Mining Curated Plant Biosynthetic Gene Clusters in Coffea Spp Genomes

Specialized metabolites from plants constitute the majority of natural products used as medicines and agrochemicals. Some of the enzymes responsible for specialized metabolite biosynthesis are encoded by genes that are proximally collocated in genomes - Biosynthetic Gene Clusters (BGCs). In coffee (Coffea spp), several compounds responsible for the complexity of flavor and aroma are specialized metabolites.

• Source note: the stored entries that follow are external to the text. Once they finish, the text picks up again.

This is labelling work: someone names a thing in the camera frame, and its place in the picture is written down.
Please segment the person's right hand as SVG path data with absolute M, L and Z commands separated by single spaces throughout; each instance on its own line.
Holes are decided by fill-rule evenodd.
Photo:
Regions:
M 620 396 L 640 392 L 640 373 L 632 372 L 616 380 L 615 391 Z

Identifying homologous gene clusters aids in the study of their function and evolution. The MIBiG database is a repository containing curated BGC data and currently has 20 plant BGCs. Using BGC data from the MIBiG database and a preliminary inventory of putative BGCs in Coffea we assessed whether we could identify homologues of curated BGCs in the genomic sequences of three Coffea species: C.arabica, C. canephora and C. eugenioides. We used cblaster to perform searches using the protein sequences of each curated plant BGC as queries. Eight of the known plant BGCs had potentially homologous regions in Coffea species - one related to saccharide biosynthesis (dhurrin), one related to alkaloid biosynthesis (thebaine) and six are related to terpenoid biosynthesis. As a case study, we identified gene clusters partially homologous to the triterpenoid cucurbitacin BGC from Cucumis sativus, composed of six genes, including one cyclase, one acyltransferase and four P450s. In C. arabica, the partially similar gene cluster contains a putative acyltransferase and three P450s. In C. eugenioides, another similar genomic region was identified containing a putative acyltransferase and two P450s. These constitute interesting candidates for further investigation of similar metabolite compounds across different plant species. This approach is an important step in prioritizing BGCs for functional analysis and synthetic biology studies for the production of Coffea specialized compounds.